• [TASK TO CARRY OUT]: Among the entries below, which lines include the string "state"? Show each one.

------ DATA RECORDS

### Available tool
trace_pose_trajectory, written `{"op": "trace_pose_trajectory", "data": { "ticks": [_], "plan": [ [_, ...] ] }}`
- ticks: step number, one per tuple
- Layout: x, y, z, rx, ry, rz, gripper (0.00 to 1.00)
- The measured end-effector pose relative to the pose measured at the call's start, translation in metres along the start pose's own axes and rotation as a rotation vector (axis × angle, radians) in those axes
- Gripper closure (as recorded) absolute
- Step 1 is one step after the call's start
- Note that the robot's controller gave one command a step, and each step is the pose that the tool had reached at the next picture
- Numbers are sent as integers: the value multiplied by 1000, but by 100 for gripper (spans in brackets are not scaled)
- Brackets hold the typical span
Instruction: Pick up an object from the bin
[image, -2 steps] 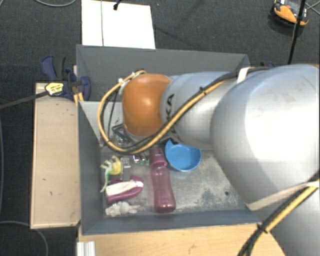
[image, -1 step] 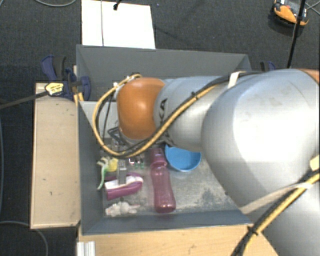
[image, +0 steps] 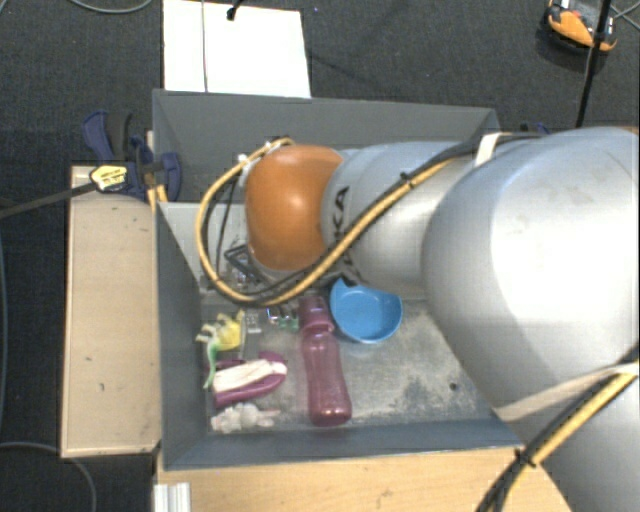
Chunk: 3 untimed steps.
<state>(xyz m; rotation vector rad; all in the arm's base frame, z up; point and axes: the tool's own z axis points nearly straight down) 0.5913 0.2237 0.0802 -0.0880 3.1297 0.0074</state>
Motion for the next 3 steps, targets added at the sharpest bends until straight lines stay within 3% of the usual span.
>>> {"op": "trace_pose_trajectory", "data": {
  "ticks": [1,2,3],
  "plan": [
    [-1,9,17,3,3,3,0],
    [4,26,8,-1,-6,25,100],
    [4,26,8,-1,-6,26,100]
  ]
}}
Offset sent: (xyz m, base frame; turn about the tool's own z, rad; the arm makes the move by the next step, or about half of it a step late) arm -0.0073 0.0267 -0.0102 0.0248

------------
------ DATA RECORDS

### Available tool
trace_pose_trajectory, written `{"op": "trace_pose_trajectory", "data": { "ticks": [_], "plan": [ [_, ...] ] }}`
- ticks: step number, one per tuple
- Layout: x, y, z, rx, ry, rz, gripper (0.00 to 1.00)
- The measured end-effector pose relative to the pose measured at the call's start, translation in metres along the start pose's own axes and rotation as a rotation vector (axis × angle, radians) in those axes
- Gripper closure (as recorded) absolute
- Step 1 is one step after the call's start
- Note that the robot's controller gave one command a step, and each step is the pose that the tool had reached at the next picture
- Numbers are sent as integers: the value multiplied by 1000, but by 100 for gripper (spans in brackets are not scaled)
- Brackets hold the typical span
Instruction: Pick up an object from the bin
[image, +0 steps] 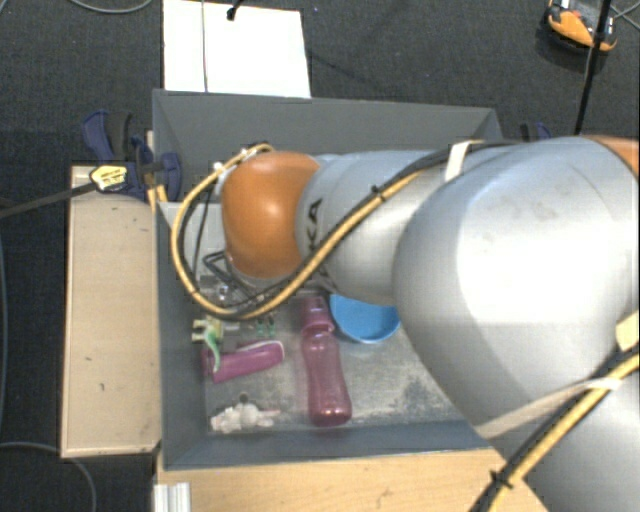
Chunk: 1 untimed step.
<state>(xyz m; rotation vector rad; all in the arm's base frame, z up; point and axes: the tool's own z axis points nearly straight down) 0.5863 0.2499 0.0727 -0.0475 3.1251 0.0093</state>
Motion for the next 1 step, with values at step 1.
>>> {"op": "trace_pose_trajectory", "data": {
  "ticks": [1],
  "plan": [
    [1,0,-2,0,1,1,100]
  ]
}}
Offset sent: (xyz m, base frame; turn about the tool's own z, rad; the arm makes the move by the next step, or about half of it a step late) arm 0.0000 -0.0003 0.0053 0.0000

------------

• [TASK ANSWER]:
<state>(xyz m; rotation vector rad; all in the arm's base frame, z up; point and axes: the tool's own z axis points nearly straight down) 0.5913 0.2237 0.0802 -0.0880 3.1297 0.0074</state>
<state>(xyz m; rotation vector rad; all in the arm's base frame, z up; point and axes: the tool's own z axis points nearly straight down) 0.5863 0.2499 0.0727 -0.0475 3.1251 0.0093</state>

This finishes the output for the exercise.